Christopher Woojin Yoo

Personal information
- Born: December 19, 2006 (age 19) Fremont, California, U.S.

Chess career
- Country: United States
- Title: Grandmaster (2022)
- FIDE rating: 2605 (August 2026)
- Peak rating: 2616 (August 2024)

= Christopher Yoo (chess player) =

American chess grandmaster (born 2006)

Christopher Woojin Yoo (born December 19, 2006) is an American chess grandmaster. He became the youngest International Master in American history in February 2019, until being surpassed by Abhimanyu Mishra later in 2019.

==Career==
In April 2018, Yoo earned clear first place in the Charlotte Chess Center's Spring 2018 IM Norm Invitational held in Charlotte, North Carolina with a score of 6.0/9.

In September 2020, Yoo won the 2020 US Cadet (U16) Championship, held online.

In May 2021, Yoo tied for first place with GM Peter Prohaszka in the Memorial Day 2021 CCCSA GM Norm Invitational tournament with a performance rating of 2600, earning his first GM norm.

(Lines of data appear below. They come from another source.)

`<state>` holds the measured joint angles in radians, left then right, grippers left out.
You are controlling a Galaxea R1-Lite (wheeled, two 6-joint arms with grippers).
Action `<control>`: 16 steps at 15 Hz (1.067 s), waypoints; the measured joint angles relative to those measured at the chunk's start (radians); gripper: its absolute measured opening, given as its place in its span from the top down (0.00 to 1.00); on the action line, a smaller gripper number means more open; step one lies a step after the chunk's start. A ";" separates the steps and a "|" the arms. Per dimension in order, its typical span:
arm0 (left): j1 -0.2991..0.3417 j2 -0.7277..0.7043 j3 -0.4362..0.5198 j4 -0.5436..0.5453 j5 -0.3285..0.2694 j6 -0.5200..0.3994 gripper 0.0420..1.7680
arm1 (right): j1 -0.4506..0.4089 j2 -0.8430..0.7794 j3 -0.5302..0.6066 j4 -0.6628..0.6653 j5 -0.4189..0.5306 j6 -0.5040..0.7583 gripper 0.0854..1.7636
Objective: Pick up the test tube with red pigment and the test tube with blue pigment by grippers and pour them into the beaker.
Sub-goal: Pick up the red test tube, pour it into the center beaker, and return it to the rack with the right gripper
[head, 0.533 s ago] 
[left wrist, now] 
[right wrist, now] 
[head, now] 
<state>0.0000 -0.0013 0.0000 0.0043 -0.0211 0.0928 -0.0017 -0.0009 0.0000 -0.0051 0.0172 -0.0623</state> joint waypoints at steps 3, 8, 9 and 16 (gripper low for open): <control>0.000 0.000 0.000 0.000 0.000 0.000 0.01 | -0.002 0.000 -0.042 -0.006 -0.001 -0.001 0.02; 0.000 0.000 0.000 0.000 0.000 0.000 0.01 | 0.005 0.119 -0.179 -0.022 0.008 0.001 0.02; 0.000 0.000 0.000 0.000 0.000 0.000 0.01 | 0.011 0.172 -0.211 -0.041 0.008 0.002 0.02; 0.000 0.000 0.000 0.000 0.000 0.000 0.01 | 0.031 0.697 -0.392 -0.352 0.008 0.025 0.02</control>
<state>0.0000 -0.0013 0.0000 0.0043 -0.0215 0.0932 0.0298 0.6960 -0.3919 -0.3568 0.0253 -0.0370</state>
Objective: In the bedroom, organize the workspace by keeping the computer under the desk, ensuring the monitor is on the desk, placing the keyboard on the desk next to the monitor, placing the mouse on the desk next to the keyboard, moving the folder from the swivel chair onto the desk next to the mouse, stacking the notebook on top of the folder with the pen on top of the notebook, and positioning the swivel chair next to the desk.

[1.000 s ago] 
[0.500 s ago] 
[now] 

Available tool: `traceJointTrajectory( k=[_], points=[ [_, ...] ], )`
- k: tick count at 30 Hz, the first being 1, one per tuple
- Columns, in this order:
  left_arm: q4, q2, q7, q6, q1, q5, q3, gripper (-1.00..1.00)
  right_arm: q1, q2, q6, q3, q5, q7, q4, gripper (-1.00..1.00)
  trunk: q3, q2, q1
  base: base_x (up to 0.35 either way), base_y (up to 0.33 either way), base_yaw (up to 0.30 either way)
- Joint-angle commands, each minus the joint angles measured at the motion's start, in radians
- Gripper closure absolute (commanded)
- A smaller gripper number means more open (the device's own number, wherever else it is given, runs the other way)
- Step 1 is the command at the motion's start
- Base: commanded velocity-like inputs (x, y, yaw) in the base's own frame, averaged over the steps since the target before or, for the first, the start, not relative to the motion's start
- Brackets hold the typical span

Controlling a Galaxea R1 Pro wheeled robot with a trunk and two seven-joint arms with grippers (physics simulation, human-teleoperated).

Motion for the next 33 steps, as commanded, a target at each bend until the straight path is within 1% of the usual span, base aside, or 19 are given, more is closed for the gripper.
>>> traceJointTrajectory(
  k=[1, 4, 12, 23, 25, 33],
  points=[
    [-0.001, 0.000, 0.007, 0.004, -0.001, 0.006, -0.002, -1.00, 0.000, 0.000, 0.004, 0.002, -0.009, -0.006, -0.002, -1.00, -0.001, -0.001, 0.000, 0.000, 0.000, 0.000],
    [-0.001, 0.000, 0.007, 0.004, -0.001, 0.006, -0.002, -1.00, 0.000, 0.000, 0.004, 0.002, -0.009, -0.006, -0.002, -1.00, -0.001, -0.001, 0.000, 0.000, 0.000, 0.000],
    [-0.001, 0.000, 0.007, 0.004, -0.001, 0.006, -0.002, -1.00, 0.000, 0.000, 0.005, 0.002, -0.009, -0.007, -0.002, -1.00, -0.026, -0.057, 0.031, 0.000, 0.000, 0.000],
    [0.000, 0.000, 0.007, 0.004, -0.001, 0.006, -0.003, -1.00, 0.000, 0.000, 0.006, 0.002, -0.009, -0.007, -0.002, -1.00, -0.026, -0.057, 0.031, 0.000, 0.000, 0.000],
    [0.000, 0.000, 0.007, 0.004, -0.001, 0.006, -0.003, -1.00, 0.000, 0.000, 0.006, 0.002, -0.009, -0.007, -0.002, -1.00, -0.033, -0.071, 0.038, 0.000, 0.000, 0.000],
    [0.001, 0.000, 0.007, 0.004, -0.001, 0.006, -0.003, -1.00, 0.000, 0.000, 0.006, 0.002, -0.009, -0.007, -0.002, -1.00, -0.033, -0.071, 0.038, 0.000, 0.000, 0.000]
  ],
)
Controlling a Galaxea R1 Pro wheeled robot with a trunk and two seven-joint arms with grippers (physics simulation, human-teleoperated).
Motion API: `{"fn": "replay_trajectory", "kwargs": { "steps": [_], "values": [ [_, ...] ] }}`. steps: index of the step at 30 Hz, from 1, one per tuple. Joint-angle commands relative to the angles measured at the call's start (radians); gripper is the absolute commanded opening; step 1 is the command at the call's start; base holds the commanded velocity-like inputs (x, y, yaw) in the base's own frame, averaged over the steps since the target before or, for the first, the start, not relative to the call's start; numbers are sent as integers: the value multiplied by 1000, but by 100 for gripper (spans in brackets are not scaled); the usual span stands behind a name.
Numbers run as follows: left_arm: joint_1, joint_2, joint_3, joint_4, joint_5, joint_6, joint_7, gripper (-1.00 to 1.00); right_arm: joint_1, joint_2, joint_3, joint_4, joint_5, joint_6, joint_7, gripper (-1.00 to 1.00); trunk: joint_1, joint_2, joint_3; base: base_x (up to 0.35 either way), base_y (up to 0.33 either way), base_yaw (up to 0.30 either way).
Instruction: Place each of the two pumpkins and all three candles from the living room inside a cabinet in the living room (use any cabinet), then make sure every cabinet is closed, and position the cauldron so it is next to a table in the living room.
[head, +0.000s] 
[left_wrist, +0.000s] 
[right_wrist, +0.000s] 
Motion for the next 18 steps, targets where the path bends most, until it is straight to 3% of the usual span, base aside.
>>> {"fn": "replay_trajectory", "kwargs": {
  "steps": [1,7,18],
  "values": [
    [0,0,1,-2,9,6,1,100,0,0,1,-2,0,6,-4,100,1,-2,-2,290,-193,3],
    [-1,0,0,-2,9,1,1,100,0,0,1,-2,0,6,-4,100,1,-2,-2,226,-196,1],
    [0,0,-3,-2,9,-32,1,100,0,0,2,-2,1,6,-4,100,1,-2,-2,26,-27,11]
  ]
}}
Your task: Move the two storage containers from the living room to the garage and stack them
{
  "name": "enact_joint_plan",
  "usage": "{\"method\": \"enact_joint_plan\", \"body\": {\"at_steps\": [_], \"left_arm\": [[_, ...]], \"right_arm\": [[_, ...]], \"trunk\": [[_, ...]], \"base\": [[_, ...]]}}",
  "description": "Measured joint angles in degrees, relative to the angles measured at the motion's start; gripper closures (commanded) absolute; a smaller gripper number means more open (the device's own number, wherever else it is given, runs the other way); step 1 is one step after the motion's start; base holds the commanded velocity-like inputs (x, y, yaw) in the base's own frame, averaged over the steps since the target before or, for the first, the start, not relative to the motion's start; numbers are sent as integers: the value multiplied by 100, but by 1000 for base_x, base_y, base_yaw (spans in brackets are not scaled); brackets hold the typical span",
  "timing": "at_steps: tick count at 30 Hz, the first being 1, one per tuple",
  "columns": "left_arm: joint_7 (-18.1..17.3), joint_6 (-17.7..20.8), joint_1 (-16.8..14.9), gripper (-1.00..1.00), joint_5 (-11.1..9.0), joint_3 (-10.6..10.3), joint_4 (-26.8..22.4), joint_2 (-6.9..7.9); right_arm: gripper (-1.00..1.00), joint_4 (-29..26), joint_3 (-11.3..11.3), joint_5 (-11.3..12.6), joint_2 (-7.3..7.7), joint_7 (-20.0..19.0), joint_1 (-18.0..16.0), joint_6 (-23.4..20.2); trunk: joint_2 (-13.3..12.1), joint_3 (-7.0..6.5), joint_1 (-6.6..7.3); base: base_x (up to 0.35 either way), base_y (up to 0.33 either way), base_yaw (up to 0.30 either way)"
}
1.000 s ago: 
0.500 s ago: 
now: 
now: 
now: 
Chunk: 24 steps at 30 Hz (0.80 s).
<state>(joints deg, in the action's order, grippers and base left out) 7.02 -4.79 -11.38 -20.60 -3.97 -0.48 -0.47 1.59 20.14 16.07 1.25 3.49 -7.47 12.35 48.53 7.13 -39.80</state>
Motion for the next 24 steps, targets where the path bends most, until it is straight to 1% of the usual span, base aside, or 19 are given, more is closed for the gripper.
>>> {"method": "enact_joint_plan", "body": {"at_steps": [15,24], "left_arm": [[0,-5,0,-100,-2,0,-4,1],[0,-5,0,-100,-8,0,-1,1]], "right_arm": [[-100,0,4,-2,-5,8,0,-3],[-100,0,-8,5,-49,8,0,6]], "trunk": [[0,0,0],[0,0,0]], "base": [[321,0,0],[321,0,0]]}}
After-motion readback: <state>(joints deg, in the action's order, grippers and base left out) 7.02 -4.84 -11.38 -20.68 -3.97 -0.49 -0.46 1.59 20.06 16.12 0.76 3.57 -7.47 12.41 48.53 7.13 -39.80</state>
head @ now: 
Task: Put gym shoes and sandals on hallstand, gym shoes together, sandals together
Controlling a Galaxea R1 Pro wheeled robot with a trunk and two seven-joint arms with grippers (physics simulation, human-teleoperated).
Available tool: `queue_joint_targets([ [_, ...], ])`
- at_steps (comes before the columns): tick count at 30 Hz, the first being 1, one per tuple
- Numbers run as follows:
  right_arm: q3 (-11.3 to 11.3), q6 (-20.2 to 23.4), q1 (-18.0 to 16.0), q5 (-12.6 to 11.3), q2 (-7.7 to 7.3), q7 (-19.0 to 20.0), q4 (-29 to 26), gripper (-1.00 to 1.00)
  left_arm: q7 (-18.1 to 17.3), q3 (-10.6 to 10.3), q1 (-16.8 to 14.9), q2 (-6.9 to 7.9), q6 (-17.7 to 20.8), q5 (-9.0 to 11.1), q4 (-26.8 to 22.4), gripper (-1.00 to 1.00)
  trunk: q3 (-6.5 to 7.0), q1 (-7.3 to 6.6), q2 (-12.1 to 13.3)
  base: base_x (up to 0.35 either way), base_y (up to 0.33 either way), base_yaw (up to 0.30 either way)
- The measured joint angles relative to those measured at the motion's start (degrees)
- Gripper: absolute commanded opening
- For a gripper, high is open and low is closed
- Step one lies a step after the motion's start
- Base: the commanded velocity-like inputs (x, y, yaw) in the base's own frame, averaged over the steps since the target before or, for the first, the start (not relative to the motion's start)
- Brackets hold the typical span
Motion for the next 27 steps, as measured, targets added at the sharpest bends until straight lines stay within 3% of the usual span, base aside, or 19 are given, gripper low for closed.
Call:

In September 2021, Yoo won the Labor Day 2021 CCCSA GM Norm Invitational tournament with a performance rating of 2620, earning his second GM norm.

In November 2021, Yoo tied for 3rd place at the U.S. Masters with a performance rating of 2604, earning his third GM norm.

On December 12, 2021, Yoo achieved a live FIDE rating of 2500.2 after round 5 of the Marshall Chess Club Championship, fulfilling the final requirement for the Grandmaster title.

In December 2021, Yoo tied for 1st place at the 2021 Charlotte Open alongside GMs Titas Stremavičius, Cemil Can Ali Marandi, Tanguy Ringoir, Robby Kevlishvili, and Akshat Chandra with a performance rating of 2603, earning a fourth GM norm.

In July 2022, Yoo won the US Junior Chess Championship with 7/9, a point ahead of the field.

In October 2022, Yoo defeated GM Wesley So with the black pieces in the second round of the US Chess Championship in an over 200 point upset.

In November 2022, Yoo tied for 1st place at the 2022 U.S. Masters with a performance rating of 2653, and claimed the championship title after winning a blitz playoff against GM Alejandro Ramirez by a score of 2-0.

==Disqualification and suspensions==

In October 2024, Yoo was disqualified from the 2024 U.S. Championship due to code of conduct violations. After losing to Fabiano Caruana in round five, he punched a female videographer from behind while leaving. Prior to being disqualified, he had a score of 1.5/5. His tournament results were annulled. He was banned from the hosting venue, the St. Louis Chess Club, and was charged with fourth-degree assault and taken into custody. His membership was also suspended by US Chess for one year, with an additional five years of probation until November 14, 2030. Yoo later publicly apologized for the incident and said he lost his temper after the loss.

In May 2025, Yoo was suspended by FIDE for 60 days pending an investigation into new allegations of harassment. The complainant later came forward and publicly alleged that Yoo had harassed her multiple times at the 2024 Grenke Chess Festival and followed her to her hotel room, where he attempted to gain entry by claiming to be from room service.

In August 2025, Yoo was found guilty by FIDE of multiple violations, including harassment, psychological abuse, and inappropriate conduct toward a female player. He was handed an 18-month suspension from FIDE-rated events, of which twelve months of the ban are suspended, and six months to be served immediately. Any further breach during that time would trigger the full ban.